In his book Aces Wild: The Race for Mach 1 (1998), fellow North American test pilot Al Blackburn speculates that Welch may have broken the sound barrier two weeks before Chuck Yeager in an early flight of the XP-86 prototype. Welch himself never made that claim. Blackburn based his contention on interviews of eyewitnesses, former North American employees, and access to contemporary historical accounts. Robert Kempel, author of The Race For Mach 1 contradicts the claim, contending for Welch's aircraft to break the sound barrier with an underpowered engine was impossible. He notes that the XP-86 airframe was capable of transonic flight, but the interim low-power J35-C-3 limited its performance. The late Bob Hoover, chase pilot for Welch and Yeager, had also disputed the Welch story, stating that Welch was not flying that day because his plane was being repaired. The highest Mach number reached by Welch in 1947, as indicated by official flight test records, was about 0.93, in a maximum power dive from 45114 ft with the engine at 100.8% Military RPM (i.e. maximum power). North American conducted this test, their "High Mach Number Investigation", on November 13. The USAF verified all North American results and this test Mach number in their own Phase II tests conducted in December 1947.
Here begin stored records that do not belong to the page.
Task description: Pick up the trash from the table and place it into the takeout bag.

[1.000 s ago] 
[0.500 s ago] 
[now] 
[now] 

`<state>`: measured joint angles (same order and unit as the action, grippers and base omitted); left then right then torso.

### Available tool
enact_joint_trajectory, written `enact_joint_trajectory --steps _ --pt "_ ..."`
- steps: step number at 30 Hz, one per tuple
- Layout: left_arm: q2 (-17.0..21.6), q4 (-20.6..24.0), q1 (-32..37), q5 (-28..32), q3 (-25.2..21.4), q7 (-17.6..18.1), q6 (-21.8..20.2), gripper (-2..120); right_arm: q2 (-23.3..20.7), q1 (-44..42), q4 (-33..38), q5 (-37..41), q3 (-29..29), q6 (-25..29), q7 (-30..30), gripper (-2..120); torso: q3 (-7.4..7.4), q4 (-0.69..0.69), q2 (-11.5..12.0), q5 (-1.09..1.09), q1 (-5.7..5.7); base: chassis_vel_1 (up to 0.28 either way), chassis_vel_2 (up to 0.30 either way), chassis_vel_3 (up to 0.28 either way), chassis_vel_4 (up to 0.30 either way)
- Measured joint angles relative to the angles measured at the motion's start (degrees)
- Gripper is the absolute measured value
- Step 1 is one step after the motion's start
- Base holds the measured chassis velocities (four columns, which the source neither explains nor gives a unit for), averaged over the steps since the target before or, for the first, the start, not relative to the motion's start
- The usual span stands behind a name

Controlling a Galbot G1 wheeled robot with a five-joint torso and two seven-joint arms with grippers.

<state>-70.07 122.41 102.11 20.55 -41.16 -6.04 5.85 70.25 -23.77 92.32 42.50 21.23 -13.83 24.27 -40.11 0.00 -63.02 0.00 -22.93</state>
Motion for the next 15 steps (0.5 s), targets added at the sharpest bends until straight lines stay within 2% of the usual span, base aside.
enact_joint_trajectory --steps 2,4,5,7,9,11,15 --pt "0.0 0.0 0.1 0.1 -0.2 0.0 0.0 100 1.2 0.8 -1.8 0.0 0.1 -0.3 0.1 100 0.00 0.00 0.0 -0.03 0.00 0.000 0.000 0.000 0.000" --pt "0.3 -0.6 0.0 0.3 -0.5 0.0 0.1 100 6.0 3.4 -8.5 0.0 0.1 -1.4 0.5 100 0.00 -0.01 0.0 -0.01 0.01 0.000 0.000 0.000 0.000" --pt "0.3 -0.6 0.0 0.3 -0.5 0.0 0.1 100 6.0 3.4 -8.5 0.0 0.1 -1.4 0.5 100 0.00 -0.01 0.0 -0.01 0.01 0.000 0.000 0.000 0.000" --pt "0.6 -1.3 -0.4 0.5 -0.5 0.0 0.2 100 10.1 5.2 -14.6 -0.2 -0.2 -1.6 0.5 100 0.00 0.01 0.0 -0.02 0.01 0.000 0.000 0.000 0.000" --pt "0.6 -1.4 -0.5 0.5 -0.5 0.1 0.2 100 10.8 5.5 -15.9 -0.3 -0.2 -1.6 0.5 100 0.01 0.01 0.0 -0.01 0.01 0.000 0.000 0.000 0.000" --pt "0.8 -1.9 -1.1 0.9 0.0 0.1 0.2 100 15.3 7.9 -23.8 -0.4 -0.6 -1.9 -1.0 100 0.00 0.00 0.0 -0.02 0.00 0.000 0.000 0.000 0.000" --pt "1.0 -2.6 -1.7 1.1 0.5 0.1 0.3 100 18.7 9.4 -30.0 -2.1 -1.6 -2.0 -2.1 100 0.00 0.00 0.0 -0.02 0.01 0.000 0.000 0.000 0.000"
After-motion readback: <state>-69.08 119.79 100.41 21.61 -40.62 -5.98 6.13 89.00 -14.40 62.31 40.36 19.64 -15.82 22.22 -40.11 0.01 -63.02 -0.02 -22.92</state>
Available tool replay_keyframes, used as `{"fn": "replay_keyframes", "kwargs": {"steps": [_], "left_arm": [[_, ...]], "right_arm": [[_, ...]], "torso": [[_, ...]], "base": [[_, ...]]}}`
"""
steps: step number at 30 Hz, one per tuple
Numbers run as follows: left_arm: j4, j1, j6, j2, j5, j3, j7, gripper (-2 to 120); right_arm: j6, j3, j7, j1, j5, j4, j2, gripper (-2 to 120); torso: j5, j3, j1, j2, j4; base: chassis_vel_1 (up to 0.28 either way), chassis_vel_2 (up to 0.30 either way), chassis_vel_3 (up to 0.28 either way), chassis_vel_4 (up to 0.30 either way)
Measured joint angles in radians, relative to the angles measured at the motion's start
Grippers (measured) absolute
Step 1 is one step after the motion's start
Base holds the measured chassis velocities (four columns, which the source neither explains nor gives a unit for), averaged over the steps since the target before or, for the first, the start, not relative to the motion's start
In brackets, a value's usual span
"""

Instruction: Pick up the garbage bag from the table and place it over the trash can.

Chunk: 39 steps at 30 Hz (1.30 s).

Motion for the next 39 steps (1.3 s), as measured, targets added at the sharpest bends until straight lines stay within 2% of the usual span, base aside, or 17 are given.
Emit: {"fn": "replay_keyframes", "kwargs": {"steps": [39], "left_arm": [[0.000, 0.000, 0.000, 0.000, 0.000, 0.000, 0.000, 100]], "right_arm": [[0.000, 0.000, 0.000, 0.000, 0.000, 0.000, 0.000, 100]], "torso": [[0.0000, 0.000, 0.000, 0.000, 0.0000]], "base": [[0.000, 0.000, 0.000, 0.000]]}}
By the end of 1947, the XP-86 had logged 29 hours and 23 minutes of flight test time, most flown by Welch. On October 14, 1947, Yeager exceeded Mach 1 in the Bell X-1. The claim of the XP-86 passing Mach 1, with Welch at the controls, was not made until April 26, 1948, five and a half months after the X-1 supersonic flight. Blackburn, however, maintains that a record on the Muroc radar theodolite, of the two flights Welch made on November 13, 1947, indicated supersonic flights, as well, noting 20 minutes before the X-1 broke the record, a sonic boom was heard over the desert, centered on the Happy Bottom Riding Club, a dude ranch restaurant and hotel operated by Pancho Barnes.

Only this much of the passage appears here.